COMMUNICATION HIERARCHY
- Memory is about 50GB/s
- Disk is about 100M/s
- Network is about 10GB/s within the same rack, 0.3 GB/s for different racks
DISTRIBUTED MACHINE LEARNING: COMMUNICATION PRINCIPLES
2nd rule of thumb: Perform parallel and in-memory computation
Persistent in memory reduces communication.

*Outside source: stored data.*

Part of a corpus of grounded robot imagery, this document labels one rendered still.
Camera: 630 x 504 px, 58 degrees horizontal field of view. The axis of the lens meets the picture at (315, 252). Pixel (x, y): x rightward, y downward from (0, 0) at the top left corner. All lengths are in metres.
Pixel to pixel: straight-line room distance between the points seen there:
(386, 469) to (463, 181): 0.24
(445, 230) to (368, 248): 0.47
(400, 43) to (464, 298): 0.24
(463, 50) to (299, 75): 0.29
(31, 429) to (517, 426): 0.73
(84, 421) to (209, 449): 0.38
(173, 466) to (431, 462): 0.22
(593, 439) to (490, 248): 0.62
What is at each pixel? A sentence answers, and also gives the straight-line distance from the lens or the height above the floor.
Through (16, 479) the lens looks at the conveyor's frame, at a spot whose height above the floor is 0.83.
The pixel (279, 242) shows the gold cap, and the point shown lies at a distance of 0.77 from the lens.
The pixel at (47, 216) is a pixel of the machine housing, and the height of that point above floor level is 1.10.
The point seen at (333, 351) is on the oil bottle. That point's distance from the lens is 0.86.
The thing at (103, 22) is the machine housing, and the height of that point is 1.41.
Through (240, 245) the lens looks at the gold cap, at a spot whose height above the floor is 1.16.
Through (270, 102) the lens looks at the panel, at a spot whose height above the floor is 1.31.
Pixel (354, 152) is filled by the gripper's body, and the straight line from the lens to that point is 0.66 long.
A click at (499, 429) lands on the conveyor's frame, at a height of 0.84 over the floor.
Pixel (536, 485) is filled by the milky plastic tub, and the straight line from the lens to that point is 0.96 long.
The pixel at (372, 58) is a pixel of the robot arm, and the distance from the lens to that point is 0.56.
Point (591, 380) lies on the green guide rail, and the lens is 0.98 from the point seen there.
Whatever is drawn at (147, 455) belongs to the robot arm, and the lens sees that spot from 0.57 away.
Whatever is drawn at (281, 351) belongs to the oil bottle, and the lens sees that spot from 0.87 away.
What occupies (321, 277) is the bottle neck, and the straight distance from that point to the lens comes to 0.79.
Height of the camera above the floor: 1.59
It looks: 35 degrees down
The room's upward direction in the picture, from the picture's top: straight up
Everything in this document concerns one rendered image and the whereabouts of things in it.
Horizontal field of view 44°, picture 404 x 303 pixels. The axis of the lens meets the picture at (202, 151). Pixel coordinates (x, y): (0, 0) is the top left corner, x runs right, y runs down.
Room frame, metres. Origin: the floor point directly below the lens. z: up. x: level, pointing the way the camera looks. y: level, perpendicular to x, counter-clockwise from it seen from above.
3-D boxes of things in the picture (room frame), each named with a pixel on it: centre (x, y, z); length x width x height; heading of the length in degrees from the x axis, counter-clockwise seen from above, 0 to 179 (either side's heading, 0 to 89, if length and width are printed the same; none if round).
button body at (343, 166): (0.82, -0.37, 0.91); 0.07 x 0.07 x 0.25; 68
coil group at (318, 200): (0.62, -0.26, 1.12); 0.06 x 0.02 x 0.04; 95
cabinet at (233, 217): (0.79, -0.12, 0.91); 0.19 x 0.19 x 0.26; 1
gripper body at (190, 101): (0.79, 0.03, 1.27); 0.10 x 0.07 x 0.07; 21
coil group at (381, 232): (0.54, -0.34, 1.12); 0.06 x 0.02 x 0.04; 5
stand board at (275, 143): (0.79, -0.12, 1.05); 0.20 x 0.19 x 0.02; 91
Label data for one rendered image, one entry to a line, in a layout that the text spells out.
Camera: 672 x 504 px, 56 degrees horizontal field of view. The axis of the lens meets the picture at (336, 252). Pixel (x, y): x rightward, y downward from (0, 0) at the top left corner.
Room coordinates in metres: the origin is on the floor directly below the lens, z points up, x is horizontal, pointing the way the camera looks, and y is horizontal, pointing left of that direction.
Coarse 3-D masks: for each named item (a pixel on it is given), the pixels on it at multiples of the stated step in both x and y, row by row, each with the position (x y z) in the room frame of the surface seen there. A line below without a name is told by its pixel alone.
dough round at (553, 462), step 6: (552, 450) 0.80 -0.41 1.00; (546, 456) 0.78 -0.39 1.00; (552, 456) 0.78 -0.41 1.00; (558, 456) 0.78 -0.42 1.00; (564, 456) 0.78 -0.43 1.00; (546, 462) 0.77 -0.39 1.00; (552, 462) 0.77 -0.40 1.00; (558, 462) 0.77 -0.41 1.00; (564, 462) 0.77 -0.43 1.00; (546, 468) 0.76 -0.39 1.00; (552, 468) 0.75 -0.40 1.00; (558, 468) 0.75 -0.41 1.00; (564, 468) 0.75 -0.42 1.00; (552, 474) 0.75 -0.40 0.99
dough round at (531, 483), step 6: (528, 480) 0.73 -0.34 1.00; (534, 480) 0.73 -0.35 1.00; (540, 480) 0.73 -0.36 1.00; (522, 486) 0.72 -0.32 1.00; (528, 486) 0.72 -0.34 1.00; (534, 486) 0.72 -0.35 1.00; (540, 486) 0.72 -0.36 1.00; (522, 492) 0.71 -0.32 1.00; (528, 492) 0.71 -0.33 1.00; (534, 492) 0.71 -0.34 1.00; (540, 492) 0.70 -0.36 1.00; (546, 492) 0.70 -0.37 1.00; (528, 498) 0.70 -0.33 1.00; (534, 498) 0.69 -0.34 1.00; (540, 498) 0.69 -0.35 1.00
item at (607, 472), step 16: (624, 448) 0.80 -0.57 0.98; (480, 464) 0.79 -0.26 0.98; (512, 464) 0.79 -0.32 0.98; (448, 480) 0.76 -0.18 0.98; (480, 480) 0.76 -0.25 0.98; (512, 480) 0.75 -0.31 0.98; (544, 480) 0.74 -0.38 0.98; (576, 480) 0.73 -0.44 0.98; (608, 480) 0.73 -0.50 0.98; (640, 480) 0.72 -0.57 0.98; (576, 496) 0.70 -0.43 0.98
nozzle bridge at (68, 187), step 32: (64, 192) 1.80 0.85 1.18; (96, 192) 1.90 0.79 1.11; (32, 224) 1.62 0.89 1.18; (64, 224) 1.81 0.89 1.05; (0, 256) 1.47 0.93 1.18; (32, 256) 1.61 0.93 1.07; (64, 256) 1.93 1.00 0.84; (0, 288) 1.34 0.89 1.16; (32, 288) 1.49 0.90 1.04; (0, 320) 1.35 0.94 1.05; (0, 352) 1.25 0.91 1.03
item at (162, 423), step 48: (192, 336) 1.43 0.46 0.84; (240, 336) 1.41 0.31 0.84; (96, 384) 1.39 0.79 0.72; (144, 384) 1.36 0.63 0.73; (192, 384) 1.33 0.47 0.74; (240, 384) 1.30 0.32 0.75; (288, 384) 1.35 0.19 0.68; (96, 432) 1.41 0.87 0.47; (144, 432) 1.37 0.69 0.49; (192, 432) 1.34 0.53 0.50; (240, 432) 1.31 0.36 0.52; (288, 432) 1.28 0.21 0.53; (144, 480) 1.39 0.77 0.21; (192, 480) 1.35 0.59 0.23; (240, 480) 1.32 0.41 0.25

- Especially for iterative algorithms, e.g. gradient descent
- Scale up to powerful multi-core machine
- No network communication
- Expensive
- Scale out, e.g. distributed, cloud based
- Need to deal with network
- Commodity HW, scales to massive problems
# We can cache the training set
train.cache()
for i in range(numIters):
alpha_i = alpha / (n * np.sqrt(i+1))
gradient = train.map(lambda lp: gradientSummand(w, lp)).sum()
w -= alpha_i * gradient
return w
3rd rule of thumb: Minimize the Network Communication
First observation: We need to store and potentially communicate data, model and
intermediate objects
Second observation: ML methods are typically iterative
- Reduce the number of interactions
Extreme: Divide and Conqure
- Fully process each partition locally, communicate the final results
- Single iteration and minimal communication
- Approximate results
train.mapPartitions(localLinearRegression).reduce(combineLocal)
Less extreme: Mini batch
for i in range(fewerIters):
update = train.mapPartitions(doSomeLocalGradientUpdates).reduce(combineLocalUpdates)
w += update
return w
We can amortize latency
- send large message
- Batch their communication
- Train multiple models
Lecture 04 Logistic Regression and Click-through Rate Pipeline
ONLINE ADVERTISING
$43B in 2013
The players
- Publishers
- Advertisers
- Matchmakers
- Google, Yahoo, MS
- Match publishers with advertisers in real time (when user visits a website)
Efficient Matchmaking
- Predict probability that user will click each ad and choose ads that maximize
probability
- Estimate conditional probability: given predictive features
- Predictive features
- Ad’s historical performance
- advertiser and ad content info
- Publisher info
- User info (search/click history)
Publishers Get Billions of Impressions Per Day
- Data is high dimensional, sparse and skewed (heavily bias)
- Hundreds of millions of users
- Millions of publisher pages
- Millions of ads
- Very few ads get clicked by users
- Problem definition
- Given massive data to estimate the conditional probability that a user will
click a ad given features about the user, the ad and the publisher.